Nazi War Crimes Suspect, 96, Caught After Fleeing Trial

Nazi War Crimes Suspect, 96, Caught After Fleeing Trial
Two lawmakers stand next to the empty seat of the accused 96-year-old former secretary to the SS commander of the Stutthof concentration camp, at the Landgericht Itzehoe court, before a trial against her, in Itzehoe, Germany, on Sept. 30, 2021. Markus Schreiber/Pool via Reuters
Reuters
Updated:

BERLIN—A 96-year-old German woman was caught hours after failing to turn up for her trial on Thursday on charges of aiding and abetting mass murder in a Nazi concentration camp during World War Two, a court spokesperson said.

Irmgard Furchner is accused of having contributed as an 18-year-old to the murder of 11,412 people when she was a typist at the Stutthof concentration camp between 1943 and 1945.

But her trial in the far northern town of Itzehoe could not begin in her absence.

“The defendant left her home in the early hours of this morning and took a taxi to an unknown location,” court spokesperson Frederike Milhoffer said.

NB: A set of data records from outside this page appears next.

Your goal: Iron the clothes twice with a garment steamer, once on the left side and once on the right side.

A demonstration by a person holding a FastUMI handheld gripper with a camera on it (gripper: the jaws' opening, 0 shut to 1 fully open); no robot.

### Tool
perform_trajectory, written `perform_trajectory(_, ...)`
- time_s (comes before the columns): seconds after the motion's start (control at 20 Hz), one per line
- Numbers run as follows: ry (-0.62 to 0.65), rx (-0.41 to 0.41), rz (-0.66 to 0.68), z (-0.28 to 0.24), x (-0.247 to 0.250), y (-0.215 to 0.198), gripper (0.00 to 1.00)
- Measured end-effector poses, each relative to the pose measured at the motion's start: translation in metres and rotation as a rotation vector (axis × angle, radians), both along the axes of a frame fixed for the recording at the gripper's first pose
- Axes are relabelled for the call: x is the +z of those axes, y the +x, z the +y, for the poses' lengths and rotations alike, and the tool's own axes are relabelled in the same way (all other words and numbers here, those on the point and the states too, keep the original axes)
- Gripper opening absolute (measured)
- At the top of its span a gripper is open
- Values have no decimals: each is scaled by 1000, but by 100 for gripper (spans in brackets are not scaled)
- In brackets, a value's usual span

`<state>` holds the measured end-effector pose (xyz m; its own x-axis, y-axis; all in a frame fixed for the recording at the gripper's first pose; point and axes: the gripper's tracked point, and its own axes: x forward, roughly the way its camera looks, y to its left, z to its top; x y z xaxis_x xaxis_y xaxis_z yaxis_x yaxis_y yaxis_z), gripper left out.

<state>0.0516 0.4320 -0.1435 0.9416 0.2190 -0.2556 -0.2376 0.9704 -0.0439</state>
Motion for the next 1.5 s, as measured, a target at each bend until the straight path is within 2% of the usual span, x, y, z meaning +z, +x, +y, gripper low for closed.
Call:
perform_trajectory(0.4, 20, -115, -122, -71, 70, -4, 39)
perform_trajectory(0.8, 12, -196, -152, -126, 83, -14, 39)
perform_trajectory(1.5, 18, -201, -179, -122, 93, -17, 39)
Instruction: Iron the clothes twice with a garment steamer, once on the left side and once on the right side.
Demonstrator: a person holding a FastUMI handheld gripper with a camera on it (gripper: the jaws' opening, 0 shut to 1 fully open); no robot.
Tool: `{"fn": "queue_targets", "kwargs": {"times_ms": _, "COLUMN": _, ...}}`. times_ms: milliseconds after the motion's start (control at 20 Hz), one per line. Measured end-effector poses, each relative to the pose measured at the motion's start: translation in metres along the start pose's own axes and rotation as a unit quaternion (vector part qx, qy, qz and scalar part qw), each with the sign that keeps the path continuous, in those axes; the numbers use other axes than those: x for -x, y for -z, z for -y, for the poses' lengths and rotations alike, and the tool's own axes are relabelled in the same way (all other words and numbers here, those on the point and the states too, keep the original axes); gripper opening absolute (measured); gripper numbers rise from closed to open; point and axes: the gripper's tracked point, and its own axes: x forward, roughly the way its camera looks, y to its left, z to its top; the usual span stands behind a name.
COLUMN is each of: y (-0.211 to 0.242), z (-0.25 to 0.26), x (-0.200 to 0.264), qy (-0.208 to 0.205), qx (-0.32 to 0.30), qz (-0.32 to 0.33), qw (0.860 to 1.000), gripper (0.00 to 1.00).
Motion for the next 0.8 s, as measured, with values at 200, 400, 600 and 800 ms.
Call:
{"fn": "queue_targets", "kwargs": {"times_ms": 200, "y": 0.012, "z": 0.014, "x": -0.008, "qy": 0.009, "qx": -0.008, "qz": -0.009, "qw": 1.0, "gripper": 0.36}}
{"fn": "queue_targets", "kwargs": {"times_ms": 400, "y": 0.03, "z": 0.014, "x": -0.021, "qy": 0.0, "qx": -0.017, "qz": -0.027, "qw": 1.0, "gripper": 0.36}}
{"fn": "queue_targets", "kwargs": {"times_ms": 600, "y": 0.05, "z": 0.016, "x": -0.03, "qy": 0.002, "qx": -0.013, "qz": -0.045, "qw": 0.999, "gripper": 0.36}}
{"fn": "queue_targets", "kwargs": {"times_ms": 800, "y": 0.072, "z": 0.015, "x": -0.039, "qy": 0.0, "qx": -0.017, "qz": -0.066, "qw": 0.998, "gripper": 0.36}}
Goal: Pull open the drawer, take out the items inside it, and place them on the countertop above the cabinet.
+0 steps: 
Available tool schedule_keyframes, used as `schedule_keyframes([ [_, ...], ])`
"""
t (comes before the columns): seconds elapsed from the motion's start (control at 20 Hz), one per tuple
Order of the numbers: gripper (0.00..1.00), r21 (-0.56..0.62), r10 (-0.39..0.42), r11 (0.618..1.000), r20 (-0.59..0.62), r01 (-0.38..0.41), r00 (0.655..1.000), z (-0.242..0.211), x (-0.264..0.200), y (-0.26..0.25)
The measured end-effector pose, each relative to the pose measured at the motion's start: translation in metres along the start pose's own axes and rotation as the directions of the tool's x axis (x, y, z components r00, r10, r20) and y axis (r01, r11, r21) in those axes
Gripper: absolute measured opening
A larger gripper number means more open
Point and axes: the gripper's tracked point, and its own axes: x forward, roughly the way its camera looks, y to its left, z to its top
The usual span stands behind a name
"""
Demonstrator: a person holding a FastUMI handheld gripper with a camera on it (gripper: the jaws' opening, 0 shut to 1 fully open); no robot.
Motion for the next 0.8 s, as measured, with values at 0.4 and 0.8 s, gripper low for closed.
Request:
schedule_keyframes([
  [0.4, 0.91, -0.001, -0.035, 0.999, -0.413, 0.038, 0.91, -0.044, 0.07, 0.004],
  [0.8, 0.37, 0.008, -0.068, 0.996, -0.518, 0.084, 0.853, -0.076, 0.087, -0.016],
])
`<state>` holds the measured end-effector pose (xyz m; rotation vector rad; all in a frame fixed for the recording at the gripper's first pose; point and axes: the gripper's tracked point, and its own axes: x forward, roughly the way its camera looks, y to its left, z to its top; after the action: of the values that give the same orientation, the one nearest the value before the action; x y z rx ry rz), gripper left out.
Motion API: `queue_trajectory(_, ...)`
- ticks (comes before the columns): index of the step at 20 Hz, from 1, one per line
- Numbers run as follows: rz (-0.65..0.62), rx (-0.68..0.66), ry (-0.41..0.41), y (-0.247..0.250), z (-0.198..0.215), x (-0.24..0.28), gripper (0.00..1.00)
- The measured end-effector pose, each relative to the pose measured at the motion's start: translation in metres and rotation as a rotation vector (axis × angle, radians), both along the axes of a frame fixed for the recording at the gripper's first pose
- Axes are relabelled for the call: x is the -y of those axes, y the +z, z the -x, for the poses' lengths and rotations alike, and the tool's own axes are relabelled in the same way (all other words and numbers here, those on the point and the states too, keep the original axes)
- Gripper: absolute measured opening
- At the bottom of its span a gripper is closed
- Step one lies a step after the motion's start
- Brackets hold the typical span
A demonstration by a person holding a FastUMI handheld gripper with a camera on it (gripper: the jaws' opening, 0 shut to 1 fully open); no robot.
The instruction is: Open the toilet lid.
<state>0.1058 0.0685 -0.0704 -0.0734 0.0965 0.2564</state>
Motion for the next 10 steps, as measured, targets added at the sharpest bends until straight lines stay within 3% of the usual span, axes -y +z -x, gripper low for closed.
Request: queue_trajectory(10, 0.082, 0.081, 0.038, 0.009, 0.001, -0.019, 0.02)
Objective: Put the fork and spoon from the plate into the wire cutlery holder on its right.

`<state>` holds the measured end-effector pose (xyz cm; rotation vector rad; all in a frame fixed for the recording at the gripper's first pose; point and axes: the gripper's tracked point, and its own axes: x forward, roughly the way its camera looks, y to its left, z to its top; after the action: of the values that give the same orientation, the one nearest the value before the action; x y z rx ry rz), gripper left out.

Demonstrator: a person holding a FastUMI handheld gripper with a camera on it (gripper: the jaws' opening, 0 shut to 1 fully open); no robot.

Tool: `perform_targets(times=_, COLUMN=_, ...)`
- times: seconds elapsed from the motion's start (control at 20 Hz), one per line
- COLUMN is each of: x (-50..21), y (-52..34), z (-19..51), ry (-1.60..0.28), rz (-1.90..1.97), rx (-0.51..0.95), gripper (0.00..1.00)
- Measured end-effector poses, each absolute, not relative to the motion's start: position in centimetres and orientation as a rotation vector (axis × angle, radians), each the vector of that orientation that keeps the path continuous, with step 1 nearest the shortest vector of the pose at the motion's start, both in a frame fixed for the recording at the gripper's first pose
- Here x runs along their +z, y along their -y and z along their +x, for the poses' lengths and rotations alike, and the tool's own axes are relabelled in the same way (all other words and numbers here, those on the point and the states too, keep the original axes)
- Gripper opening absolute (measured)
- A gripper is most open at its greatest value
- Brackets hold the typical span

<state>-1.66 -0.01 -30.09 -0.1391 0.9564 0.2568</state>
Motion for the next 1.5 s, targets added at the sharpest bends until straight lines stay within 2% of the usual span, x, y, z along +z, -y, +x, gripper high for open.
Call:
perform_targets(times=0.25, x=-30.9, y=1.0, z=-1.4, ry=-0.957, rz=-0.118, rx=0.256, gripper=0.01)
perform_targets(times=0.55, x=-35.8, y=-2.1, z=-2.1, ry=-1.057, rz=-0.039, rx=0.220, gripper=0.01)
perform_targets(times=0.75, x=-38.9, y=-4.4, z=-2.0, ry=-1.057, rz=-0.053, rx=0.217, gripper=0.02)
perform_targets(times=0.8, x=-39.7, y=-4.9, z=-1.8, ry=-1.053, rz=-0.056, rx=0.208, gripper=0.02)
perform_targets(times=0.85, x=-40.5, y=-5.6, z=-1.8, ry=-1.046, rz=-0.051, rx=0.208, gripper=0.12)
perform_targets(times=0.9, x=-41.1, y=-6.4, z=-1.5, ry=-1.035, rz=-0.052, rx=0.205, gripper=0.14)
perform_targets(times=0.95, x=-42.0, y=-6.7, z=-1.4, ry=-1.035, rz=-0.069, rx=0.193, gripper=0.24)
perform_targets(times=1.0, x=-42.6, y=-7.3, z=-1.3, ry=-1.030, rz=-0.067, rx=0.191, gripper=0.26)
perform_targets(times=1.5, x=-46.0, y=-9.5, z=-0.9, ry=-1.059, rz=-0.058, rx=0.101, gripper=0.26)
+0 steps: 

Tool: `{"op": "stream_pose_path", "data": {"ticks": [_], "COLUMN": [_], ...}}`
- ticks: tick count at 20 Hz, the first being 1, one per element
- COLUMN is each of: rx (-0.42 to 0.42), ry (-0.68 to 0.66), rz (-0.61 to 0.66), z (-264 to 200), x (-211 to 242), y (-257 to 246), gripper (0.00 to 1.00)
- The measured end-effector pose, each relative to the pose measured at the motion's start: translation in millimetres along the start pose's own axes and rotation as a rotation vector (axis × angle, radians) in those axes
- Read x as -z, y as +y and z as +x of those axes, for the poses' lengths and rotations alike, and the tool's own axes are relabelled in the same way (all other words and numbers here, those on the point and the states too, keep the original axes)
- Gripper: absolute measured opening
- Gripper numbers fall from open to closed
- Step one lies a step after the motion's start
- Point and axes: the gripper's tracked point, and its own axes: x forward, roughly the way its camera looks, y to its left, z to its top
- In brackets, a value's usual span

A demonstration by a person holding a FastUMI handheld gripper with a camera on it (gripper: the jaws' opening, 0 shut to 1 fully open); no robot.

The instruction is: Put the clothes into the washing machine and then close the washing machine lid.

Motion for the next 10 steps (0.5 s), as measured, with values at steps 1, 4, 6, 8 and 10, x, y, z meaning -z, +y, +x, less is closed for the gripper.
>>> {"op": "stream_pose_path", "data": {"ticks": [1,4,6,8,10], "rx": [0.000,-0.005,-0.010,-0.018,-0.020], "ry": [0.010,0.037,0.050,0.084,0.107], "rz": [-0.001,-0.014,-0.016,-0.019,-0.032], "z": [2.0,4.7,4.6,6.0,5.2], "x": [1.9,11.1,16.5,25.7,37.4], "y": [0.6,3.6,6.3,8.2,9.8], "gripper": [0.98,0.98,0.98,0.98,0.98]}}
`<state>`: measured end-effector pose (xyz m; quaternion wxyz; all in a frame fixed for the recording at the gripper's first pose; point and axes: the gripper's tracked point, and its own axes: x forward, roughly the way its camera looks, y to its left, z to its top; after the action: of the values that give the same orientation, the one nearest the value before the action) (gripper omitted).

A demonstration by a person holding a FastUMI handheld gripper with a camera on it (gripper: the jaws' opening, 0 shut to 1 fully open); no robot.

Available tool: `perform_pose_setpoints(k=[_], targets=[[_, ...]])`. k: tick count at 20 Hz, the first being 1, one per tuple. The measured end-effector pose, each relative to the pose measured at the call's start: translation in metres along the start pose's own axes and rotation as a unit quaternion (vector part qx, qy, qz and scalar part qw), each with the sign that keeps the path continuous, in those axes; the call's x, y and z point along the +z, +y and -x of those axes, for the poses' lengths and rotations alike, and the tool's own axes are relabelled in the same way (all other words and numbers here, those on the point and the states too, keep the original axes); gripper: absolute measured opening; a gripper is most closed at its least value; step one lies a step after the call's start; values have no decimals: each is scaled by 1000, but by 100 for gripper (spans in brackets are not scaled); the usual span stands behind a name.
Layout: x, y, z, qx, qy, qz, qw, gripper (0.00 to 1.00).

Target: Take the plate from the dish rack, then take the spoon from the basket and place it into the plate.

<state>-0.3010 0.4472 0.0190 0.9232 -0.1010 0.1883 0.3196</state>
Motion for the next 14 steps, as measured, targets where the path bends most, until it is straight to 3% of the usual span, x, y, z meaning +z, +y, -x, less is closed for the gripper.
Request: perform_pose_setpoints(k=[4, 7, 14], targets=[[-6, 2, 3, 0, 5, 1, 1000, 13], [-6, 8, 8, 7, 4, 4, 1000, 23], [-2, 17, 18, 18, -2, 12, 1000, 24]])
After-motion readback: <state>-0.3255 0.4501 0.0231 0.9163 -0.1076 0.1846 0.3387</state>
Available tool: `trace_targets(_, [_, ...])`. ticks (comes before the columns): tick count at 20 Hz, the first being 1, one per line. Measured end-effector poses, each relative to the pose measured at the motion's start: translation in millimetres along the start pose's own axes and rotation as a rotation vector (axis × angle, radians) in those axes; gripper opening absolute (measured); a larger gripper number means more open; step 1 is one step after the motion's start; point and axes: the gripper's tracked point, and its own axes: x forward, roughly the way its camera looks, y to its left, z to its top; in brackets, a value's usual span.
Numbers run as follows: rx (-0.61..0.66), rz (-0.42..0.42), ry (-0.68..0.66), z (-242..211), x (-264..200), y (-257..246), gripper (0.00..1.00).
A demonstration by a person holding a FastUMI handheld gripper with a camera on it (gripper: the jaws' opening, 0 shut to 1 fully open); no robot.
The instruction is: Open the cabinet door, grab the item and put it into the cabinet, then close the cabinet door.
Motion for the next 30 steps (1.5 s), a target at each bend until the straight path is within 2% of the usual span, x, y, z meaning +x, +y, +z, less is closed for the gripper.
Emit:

The spokesperson said an arrest warrant had been issued. Itzehoe is some 100 km (60 miles) from the Danish border.

Milhoffer later confirmed that Furchner had been detained and that a doctor was now assessing whether her health would allow her to be imprisoned.

The next hearing was scheduled for Oct. 19, she said.

Lawyers milled around the makeshift courtroom that had been rigged up in a nearby industry park because of the immense media interest. But Furchner’s chair, marked with her name tag, remained empty.

Charges cannot be read until Furchner, who faces trial in an adolescent court because of her young age at the time of the alleged crimes, is present in court in person.

She is the latest in a series of nonagenarians to have been charged with Holocaust crimes in what is seen as a rush by prosecutors to seize the final opportunity to enact justice for the victims of some of the worst mass killings in history.

Although prosecutors convicted major perpetrators—those who issued orders or pulled triggers—in the 1960s “Frankfurt Auschwitz Trials,” the practice until the 2000s was to leave lower-level suspects alone.

According to Der Spiegel, Furchner transcribed execution orders dictated to her by camp commandant Paul-Werner Hoppe, who was convicted of accessory to murder in 1955. The magazine reported that Furchner had written to the judge asking to be tried in absentia—a legal impossibility in Germany.

Oskar Groening, known as the “accountant of Auschwitz” for his job recording valuables seized from deportees on their arrival at the extermination camp, was sentenced to four years in 2016 for accessory to murder, though he died before his sentence could start.

Bruno D., was convicted last year, aged 93, of abetting the murder of 5,230 people as a guard at Stutthof. He too was tried in a youth court despite his age because he was still a juvenile at the time of the crimes.

Some 65,000 people died in the concentration camp, near Gdansk in today’s Poland, between 1939 and 1945, of starvation and disease or in the camp’s gas chamber, including prisoners of war and Jews caught up in the Nazis’ war of extermination.